The Science of the total environment2025-04-02PubMed
Total: 77.0Innovation: 7Impact: 8Rigor: 8Citation: 8

Summary

Analyzing 174 personal care products in India, the authors detected volatile methylsiloxanes in all samples, with detection frequencies ranging from 20% to 99%. Cyclic species, especially D5 and D6, predominated, and total cyclic concentrations reached as high as 773,000 μg g.

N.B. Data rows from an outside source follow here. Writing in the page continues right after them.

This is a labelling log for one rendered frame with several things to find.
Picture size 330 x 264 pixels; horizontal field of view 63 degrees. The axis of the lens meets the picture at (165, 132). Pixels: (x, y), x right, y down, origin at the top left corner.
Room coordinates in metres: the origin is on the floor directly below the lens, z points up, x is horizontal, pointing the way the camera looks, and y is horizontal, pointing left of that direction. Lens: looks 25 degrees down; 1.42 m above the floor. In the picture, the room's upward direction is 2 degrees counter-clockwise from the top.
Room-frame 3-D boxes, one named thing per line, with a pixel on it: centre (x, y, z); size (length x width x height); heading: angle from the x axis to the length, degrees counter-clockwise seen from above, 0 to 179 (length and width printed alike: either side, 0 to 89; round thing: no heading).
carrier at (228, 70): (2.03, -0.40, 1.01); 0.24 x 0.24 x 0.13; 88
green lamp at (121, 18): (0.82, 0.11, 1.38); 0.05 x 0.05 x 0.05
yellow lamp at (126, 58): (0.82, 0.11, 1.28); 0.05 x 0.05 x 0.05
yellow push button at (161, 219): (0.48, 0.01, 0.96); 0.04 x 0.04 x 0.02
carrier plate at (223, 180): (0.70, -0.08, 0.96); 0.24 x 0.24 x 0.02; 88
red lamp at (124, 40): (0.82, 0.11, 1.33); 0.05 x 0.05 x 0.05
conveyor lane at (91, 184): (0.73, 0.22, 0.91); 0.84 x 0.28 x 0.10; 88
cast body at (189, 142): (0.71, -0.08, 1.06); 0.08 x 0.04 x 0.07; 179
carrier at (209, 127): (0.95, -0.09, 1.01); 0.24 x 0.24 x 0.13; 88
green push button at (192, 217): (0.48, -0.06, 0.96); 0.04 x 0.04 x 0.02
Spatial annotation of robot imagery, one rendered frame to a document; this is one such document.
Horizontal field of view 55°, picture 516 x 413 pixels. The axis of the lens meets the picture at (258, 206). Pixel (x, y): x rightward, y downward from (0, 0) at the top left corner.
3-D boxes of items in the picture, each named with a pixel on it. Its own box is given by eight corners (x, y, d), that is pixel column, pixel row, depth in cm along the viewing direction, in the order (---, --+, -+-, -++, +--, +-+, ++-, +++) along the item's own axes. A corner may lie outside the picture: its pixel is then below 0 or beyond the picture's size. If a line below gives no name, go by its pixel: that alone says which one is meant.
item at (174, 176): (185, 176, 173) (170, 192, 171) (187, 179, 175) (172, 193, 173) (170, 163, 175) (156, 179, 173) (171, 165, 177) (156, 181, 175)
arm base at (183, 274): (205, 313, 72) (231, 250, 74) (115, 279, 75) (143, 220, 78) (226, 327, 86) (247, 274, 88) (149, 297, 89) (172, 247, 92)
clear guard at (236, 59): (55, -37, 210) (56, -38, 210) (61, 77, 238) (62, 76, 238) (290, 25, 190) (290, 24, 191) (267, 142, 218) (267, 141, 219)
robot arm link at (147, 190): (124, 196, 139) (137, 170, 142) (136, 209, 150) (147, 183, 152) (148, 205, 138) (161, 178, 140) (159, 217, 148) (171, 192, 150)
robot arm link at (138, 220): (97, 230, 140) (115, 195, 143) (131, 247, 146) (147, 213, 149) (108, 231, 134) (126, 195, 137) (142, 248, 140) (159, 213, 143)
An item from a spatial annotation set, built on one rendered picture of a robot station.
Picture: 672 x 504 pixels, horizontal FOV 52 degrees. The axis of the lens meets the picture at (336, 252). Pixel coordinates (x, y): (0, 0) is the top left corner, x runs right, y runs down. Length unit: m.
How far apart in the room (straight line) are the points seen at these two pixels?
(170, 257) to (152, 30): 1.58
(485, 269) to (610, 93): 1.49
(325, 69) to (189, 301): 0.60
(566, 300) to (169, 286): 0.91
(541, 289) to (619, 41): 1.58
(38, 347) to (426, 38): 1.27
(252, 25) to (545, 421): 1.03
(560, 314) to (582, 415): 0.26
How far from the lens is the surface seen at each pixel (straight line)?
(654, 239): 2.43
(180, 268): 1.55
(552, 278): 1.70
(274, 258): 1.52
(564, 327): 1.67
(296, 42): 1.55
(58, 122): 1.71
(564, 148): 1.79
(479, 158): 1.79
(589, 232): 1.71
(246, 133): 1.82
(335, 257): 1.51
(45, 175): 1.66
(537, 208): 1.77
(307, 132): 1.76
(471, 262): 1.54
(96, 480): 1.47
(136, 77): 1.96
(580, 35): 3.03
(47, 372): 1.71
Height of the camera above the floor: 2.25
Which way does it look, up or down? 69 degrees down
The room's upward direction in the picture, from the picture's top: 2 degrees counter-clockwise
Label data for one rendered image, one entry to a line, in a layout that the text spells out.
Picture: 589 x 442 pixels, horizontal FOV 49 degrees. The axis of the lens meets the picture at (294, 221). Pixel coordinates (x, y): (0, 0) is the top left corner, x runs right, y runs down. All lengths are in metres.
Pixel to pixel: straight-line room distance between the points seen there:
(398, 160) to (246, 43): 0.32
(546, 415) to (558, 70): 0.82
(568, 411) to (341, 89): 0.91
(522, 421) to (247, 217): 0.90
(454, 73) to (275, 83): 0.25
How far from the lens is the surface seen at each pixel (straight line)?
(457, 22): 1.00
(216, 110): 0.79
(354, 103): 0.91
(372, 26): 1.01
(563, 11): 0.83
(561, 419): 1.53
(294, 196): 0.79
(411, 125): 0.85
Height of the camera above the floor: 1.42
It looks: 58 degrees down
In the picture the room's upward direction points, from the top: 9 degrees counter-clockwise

These data provide a substantial exposure-relevant dataset for regulators and formulators.

Key Findings

  • Volatile methylsiloxanes were detected in all 174 Indian personal care products tested, with detection frequencies from 20% to 99%.
  • Cyclic VMS, especially D5 (decamethylcyclopentasiloxane) and D6 (dodecamethylcyclohexasiloxane), predominated across samples.
  • Total cyclic siloxane concentrations reached as high as 773,000 μg g in some products.

Clinical Implications

While not a clinical trial, these findings support clinician counseling on product selection for environmentally conscious or sensitive patients and underscore the need for policy-driven exposure reduction.

Why It Matters

Provides one of the largest product-level datasets on volatile methylsiloxanes in a major market, informing exposure assessment and potential regulatory action for cosmetics and personal care.

Limitations

  • Abstract does not report biomonitoring data or detailed human exposure estimates.
  • Cross-sectional product survey limited to the Indian market; health outcomes not assessed.

Future Directions

Link product concentrations to modeled and biomonitored human exposures; evaluate health and environmental outcomes; assess effectiveness of regulatory limits in reducing VMS burden.

Study Information

Study Type
Case series
Research Domain
Prevention
Evidence Level
IV - Descriptive cross-sectional analytical survey of products without clinical outcomes.